I was set up on a white oak ridge Tuesday evening, when, 30 minutes before dark, I heard a deer approaching. I’d honestly set up with the intent of killing a doe, so I was pleasantly surprised to see a pair of 8-pointers at 40 yards and heading my way. Both were hard horned, and their coats had that slick gray look of fall. Both were nice deer, but the larger of the two was a definite shooter. I stood up, clipped my release to the string and readied my stance.
Trouble was, these bucks were engrossed in the acorns, and those acorns were scattered. It was entertaining watching them scurry from tree to tree, gobbling up whatever nuts they could find, but frustrating, too; I couldn’t get a standing shot through the foliage.
At the last minute, rather than step into my shooting lane, the bucks turned away from my stand and faded from sight. Just before dark, I listened as they clashed their antlers 100 yards or so away. Playful sparring, for now. The mood won’t be so friendly in a few weeks.
Harry Pozniak, owner of River Valley Farms in Cadiz, Kentucky (270-206-1145), is seeing a similar behavior shift on the land he manages. He sent us this nice trail camera image as an example.
“They’re on the white oaks, big time,” he says. “Mineral sites went dead.
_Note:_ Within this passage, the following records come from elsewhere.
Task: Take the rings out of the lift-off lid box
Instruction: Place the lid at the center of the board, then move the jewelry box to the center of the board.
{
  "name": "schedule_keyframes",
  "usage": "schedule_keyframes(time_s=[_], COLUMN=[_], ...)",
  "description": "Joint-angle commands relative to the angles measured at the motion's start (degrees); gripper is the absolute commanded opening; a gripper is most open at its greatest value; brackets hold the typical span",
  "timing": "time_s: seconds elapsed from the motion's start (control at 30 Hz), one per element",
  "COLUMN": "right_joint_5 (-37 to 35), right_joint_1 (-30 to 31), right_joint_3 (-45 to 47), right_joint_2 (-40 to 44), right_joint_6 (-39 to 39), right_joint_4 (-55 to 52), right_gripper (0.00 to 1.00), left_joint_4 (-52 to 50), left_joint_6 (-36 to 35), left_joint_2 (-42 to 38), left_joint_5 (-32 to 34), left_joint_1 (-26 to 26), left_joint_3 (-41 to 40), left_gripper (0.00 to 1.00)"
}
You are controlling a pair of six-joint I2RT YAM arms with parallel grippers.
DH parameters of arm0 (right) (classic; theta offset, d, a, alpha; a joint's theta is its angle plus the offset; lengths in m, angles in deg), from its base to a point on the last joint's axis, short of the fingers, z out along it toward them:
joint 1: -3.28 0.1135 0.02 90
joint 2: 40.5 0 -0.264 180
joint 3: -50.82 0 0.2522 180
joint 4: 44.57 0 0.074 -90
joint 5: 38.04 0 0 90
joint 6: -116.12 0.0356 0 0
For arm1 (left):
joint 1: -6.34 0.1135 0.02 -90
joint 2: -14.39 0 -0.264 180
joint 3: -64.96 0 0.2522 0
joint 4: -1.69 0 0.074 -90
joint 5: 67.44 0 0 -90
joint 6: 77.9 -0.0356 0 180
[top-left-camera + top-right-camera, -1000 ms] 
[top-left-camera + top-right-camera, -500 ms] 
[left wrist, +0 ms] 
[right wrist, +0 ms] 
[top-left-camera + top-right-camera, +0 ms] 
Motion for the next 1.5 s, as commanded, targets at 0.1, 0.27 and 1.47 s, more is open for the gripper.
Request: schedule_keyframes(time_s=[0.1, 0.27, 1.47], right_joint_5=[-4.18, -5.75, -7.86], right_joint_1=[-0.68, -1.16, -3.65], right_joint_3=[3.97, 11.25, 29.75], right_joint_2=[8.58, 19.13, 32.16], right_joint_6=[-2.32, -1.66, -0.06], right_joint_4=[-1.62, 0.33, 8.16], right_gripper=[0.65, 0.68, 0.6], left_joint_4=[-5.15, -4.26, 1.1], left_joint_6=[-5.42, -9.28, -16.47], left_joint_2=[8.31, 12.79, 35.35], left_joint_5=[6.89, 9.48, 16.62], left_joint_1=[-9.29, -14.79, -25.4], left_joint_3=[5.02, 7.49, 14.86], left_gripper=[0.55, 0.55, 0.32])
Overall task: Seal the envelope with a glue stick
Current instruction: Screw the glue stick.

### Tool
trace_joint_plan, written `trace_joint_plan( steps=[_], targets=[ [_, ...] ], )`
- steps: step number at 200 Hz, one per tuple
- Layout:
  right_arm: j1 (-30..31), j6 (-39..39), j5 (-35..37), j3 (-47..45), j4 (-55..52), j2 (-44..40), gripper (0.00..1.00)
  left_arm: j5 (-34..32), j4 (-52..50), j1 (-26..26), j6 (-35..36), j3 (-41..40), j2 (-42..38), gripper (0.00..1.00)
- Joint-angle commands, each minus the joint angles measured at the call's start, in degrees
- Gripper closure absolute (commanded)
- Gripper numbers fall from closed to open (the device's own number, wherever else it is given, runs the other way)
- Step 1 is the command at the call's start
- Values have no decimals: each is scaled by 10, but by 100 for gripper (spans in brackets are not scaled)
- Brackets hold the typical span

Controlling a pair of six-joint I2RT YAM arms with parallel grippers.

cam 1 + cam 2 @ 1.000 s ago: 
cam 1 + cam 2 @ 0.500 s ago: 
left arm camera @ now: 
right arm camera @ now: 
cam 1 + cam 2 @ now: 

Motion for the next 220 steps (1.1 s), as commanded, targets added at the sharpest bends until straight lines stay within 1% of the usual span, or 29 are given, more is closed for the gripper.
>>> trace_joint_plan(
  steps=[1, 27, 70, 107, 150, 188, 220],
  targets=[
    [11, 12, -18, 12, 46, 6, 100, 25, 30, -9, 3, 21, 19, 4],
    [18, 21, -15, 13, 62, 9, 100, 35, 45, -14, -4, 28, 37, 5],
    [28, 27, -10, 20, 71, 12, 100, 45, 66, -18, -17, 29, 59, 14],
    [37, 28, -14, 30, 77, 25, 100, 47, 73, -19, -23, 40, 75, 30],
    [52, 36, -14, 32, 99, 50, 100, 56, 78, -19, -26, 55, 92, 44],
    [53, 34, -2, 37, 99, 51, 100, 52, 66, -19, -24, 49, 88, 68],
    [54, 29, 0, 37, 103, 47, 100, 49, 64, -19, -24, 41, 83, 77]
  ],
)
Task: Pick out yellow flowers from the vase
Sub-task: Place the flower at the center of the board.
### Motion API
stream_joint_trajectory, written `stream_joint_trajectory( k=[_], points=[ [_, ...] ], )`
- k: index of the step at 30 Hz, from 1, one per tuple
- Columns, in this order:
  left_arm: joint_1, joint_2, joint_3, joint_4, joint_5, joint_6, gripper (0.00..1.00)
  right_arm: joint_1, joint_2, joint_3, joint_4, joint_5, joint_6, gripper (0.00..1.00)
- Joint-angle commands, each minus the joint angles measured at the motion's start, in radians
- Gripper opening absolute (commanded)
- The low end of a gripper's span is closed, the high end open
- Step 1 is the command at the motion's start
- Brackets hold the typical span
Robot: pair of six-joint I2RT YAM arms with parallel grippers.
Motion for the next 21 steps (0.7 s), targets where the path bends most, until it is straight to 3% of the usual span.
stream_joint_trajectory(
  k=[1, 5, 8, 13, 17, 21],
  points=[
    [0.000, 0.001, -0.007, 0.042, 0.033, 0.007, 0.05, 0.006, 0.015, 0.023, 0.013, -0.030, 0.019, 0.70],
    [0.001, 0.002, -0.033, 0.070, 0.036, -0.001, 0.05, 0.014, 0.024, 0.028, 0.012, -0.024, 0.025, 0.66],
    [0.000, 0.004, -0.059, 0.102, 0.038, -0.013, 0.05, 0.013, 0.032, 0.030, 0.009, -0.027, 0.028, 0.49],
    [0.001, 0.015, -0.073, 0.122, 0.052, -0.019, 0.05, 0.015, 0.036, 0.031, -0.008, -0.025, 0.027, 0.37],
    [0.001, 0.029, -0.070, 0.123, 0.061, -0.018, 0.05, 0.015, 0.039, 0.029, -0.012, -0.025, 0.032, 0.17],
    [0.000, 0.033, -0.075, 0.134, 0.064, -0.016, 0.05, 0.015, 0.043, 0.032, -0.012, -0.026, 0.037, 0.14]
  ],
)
Bait sites went dead. Beans are yellowing up, and deer have disappeared from them. A few does are coming to the clover plots right at dark, but if a guy wants to kill a mature buck right now, white oaks are where it’s at. The big problem with that is once a buck finds a favorite tree, he’ll often bed right underneath it. That makes hunting in the oaks really tough.”
Pozniak books up during the first week of Kentucky’s bow season, but he prefers to stay out of the woods this time of year when possible. “It’s just too easy to educate those big deer right now, so I’d rather wait a few weeks for the rut activity to pick up,” he says.
He also noted an uptick in activity around persimmon trees, many of which are just now ripening. “Funny thing about persimmons, guys tend to scout them, not see any fruit on the ground underneath a given tree, and figure they’re not falling yet. A lot of the time, lack of fruit on the ground just means the deer are keeping them cleaned up.”